Я стою в роскошном холле брюссельского отеля «Метрополь» и наблюдаю, как трое лауреатов Нобелевской премии сражаются с лифтом.
Разобраться со здешним подъемником, конечно, непросто: это открытая решетчатая клеть с такой лебедочной системой, словно над ней потрудился сам Изамбард Кингдом Брюнель (1806–1859) — знаменитейший из инженеров позапрошлого века. Три дня назад, войдя впервые в сей экспонат, я чувствовал себя путешественником по времени, решившим навестить далеких предков. Но как бы там ни было, я заставил лифт работать.
Дабы не конфузить ученых, я перевожу взгляд на великолепный интерьер. «Метрополь», построенный в конце девятнадцатого столетия, декоративен почти до смешного. Стены облицованы огромными мраморными плитами, потолки украшает изысканный геометрический орнамент в золотых и серебристо-зеленых тонах. Сияющие хрустальные люстры излучают теплоту; под ними так и тянет задремать, свернувшись клубочком. Тот же уютный свет горит во всем здании. А снаружи, на площади Брукер, ветер разносит по городу декабрьскую стужу, и, глядя на это безобразие сквозь вращающиеся двери, я чувствую, что мог бы целый век не двигаться с места.
Нобелиаты меж тем не сдаются. Кажется, никто другой не замечает их бедственного положения, и я даже задумываюсь, не пройти ли к ним от стойки дежурных через холл. Когда мне пришлось вступить в долгий поединок с лифтовой дверью, у замка обнаружилась особенность, супротивная всякой логике: если кажется, что он уже на запоре, это ошибка — необходим еще заключительный рывок. Но тут приходит в голову, что люди, носящие на лацканах значки Нобелевской академии, все-таки должны суметь разобраться сами.
Приятно бывает думать, будто ученые стоят выше житейской прозы, повелевают стихиями и способны объяснить весь мир, в котором мы живем. Но это, по всей очевидности, утешительная иллюзия. Как только я решусь наконец оторваться от фарса, разыгрывающегося в лифте, и усядусь в такси, позади останется, пожалуй, самая увлекательная конференция, в какой мне когда-либо доводилось участвовать. Вовсе не потому, что на ней открылись новые горизонты науки, — ровно наоборот. Дебаты оказались такими интересными как раз потому, что в них не обнаружилось ни грана способности проникнуть в суть вещей и сделать шаг вперед.
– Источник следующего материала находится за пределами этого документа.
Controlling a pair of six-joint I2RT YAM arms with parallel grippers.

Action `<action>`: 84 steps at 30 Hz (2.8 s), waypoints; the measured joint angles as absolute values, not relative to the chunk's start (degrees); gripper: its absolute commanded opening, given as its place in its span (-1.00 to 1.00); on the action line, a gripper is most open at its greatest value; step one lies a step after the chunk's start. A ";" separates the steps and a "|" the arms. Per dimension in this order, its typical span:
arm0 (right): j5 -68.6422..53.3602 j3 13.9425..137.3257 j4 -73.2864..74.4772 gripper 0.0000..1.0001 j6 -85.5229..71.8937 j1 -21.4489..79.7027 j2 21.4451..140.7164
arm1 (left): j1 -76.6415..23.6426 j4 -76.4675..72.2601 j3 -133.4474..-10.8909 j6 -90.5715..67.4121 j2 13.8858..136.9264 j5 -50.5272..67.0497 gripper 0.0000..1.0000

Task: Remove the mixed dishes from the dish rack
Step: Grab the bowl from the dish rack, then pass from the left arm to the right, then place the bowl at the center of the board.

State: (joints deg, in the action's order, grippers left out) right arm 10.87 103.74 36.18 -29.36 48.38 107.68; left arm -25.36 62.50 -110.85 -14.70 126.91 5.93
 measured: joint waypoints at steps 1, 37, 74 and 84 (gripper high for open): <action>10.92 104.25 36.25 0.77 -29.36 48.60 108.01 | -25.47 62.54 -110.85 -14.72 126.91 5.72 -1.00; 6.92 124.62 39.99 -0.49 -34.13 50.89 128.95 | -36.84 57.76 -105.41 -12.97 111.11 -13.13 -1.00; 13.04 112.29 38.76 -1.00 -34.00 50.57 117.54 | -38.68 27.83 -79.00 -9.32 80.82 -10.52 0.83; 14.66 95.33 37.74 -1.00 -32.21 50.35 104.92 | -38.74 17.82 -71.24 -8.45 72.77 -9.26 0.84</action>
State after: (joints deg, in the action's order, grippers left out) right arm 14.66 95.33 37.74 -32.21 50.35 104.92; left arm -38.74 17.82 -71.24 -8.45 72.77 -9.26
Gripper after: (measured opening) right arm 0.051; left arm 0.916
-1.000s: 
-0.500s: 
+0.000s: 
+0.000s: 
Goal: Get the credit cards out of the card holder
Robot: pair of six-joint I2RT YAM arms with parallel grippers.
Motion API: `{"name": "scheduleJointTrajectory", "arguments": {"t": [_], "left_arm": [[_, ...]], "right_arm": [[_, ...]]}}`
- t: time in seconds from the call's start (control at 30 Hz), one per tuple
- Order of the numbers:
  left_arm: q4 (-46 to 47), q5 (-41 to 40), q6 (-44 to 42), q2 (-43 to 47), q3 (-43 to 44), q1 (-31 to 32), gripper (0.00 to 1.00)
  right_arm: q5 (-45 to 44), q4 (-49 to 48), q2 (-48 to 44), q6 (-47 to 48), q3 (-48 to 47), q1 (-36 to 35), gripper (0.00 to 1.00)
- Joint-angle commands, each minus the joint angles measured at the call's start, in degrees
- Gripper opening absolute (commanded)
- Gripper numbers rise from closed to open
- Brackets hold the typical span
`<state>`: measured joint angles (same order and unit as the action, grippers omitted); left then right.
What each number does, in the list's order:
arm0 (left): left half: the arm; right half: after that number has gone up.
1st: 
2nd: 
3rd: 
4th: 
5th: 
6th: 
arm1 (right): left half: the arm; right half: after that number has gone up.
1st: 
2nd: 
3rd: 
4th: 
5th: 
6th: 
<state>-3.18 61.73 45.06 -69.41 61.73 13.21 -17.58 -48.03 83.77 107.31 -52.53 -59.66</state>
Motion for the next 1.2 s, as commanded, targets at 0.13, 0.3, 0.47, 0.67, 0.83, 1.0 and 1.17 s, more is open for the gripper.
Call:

Для науки моменты полного и окончательного «застревания» могут быть благом; они зачастую означают близящуюся революцию.
Выступления на конференции сосредоточились на теории струн, которая пытается связать квантовую механику с теорией относительности Эйнштейна. Эти две системы несовместимы, их нужно преобразовать, чтобы получить непротиворечивое описание Вселенной, и теория струн может оказаться наилучшим выбором. А может, и нет. Минувшие три дня я провел, слушая рассуждения виднейших умов современности о том, как бы объединить обе концепции. В итоге пришли к выводу, что спустя тридцать с лишним лет после появления теории струн непонятно даже, с чего начинать.
У Сольвеевского конгресса физиков богатейшая история. На первом из этих форумов в 1911 году — он же первый всемирный конгресс по физике — делегаты обсуждали, как отнестись к недавно открытому явлению радиоактивности. Здесь, в этой самой гостинице, Мария Кюри, Хендрик Лоренц и молодой Альберт Эйнштейн спорили о том, как радиоактивным веществам удается столь вызывающе игнорировать законы сохранения энергии и количества движения. Радиоактивность казалась аномалией, лишенной физического смысла. Проблема в конечном счете разрешилась с появлением квантовой теории. Однако на конгрессе 1927 года странная природа последней вызвала очередные затруднения, заставив Эйнштейна и Нильса Бора, Лоренца и Эрвина Шрёдингера, Эрнеста Резерфорда и Джона фон Неймана погрузиться в обсуждение новых законов физики с той же степенью произвола, с какой в свое время они подошли к радиоактивности.
То был особый момент в истории науки. Квантовая теория несла в себе свежую идею: некоторые природные явления полностью случайны, они происходят без всяких причин. Такое положение не удовлетворяло ни Эйнштейна, ни Бора, и все время встречи они провели вдвоем в стороне от формальных дискуссий, препираясь о том, что бы это могло значить. В итоге их философские подходы к загадке разошлись. Для Бора она означала, что наука не всесильна. Для Эйнштейна — что в теории имеются изъяны: именно здесь он впервые произнес свою знаменитую фразу: «Бог не играет в кости». Ответ Бора выдавал величайшее огорчение ученых, а именно — то, что они не властны устанавливать правила игры. «Эйнштейн, — сказал Нильс Бор, — перестаньте указывать Богу, что надо делать».